Phishing is an example of a social engineering attack, which is a tactic of manipulating, or influencing, someone in order to control their computer system or steal personal or financial information.
Specifically, phishing attacks attempt to manipulate users into providing sensitive information (like access credentials, personal identifiers, financial information, and passwords), installing dangerous files and software, or clicking malicious links.
How does phishing work?
Phishing happens via an electronic message sent using text, email, social media, or other online communication channels.
Phishers can use any public resources available to gather information about their victims. They then use this information to create a reliable fake message to lure their victims into performing an action. This message sent to victim can appear to come from a trusted and reliable source, such as a person they know, a club they are associated with, or any site or platform where they have an account.
Attacks can happen through malicious attachments or links to fake websites (that look like the website they are attempting to replicate). The fake websites, however, are set up to collect private information such as passwords, payment information, and private keys.
Types of phishing
Email phishing is the most common occurrence of phishing and happens when attacks are sent via email.
Typically, attackers will use fake domains that look like real ones (for example: replacing an ‘m’ with an ‘rn’) to trick users into clicking a link or responding with sensitive information.
Spear phishing is similar to email phishing but, rather than attacking a large group of random people in the hopes that one responds, they are targeted attacks towards specific groups within organizations (like the entire HR staff) or even specific individuals.
Attackers try to use spear phishing to either gain employee credentials or to infect employee devices with malware (software designed to take control of a computer system).
Whaling is the version of phishing targeted at high-profile individuals within an organization, generally executives (like a CEO or CFO).
Whaling emails are typically more specific and sophisticated than general phishing emails and can contain personal information on the person being targeted, as well as a deeper knowledge of the business.
Smishing, also known as SMS phishing, is a targeted attack using text messages from respected companies to garner personal information, like passwords or credit card information.
Attackers might entice victims to click a link to a website that looks similar to the organization they are impersonating.
Vishing, or voice phishing, is the practice of using phone calls to conduct phishing attacks. Perpetrators will call individuals pretending to be from a company and attempt to get them to reveal personal information.

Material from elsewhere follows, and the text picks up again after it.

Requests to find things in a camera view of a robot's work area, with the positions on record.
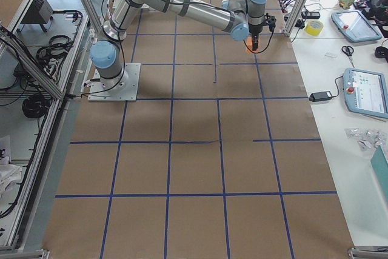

This type of phishing is specific to crypto and happens when airdrops are used for malicious purposes.
Recipients might find an unsolicited allocation of “locked” tokens, or unrevealed NFTs, in their wallets and discover that they’re being asked to buy more tokens, hand over their private keys, or connect their wallet to a third-party website where it risks being drained of funds.
How to spot a phishing attack
While cybercriminals are becoming better at creating authentic-looking messages, there are various ways for users to detect scams.
First, some messages can be spotted due to poor copywriting, grammatical errors and improper use of fonts and logos.
Second, a lot of phishing messages offer threats, like a threat of a lawsuit, or use a sense of urgency to force victims to act quickly. This is done with the hope that readers will not read the message thoroughly and act on impulse. Further, these types of messages will often incentivize readers to perform a strange request, like opening a malicious link or installing specific software on your computer.
The best way to spot a phishing message is to spot inconsistencies in web addresses. These can be found in the email address of the sender, or in the specific links within the message. For example, when receiving an email claiming to come from Bitstamp, readers must make sure that the sender’s email address ends in @bitstamp.net. Further, if there is a link in the email, readers should hover over it with their mouse. If the link doesn’t contain “bitstamp.net”, they should not click the link and discard the email.
Note that many phishing messages will contain requests for credentials, payment information, or other personal details (like asking for a cryptocurrency wallet’s seed phrase). Before offering this information, ensure that you checked the source thoroughly, especially if the message was received unexpectedly.
- Phishing is a cyber-attack where individuals are contacted via email, phone, or text and are directed to divulge personal information (like passwords or credit card information).
- Types of phishing include email phishing, spear phishing, whaling, vishing, smishing, and airdrop phishing.
- There are various ways to spot phishing messages, such as looking for grammatical errors in the messages, or studying the links in the message carefully.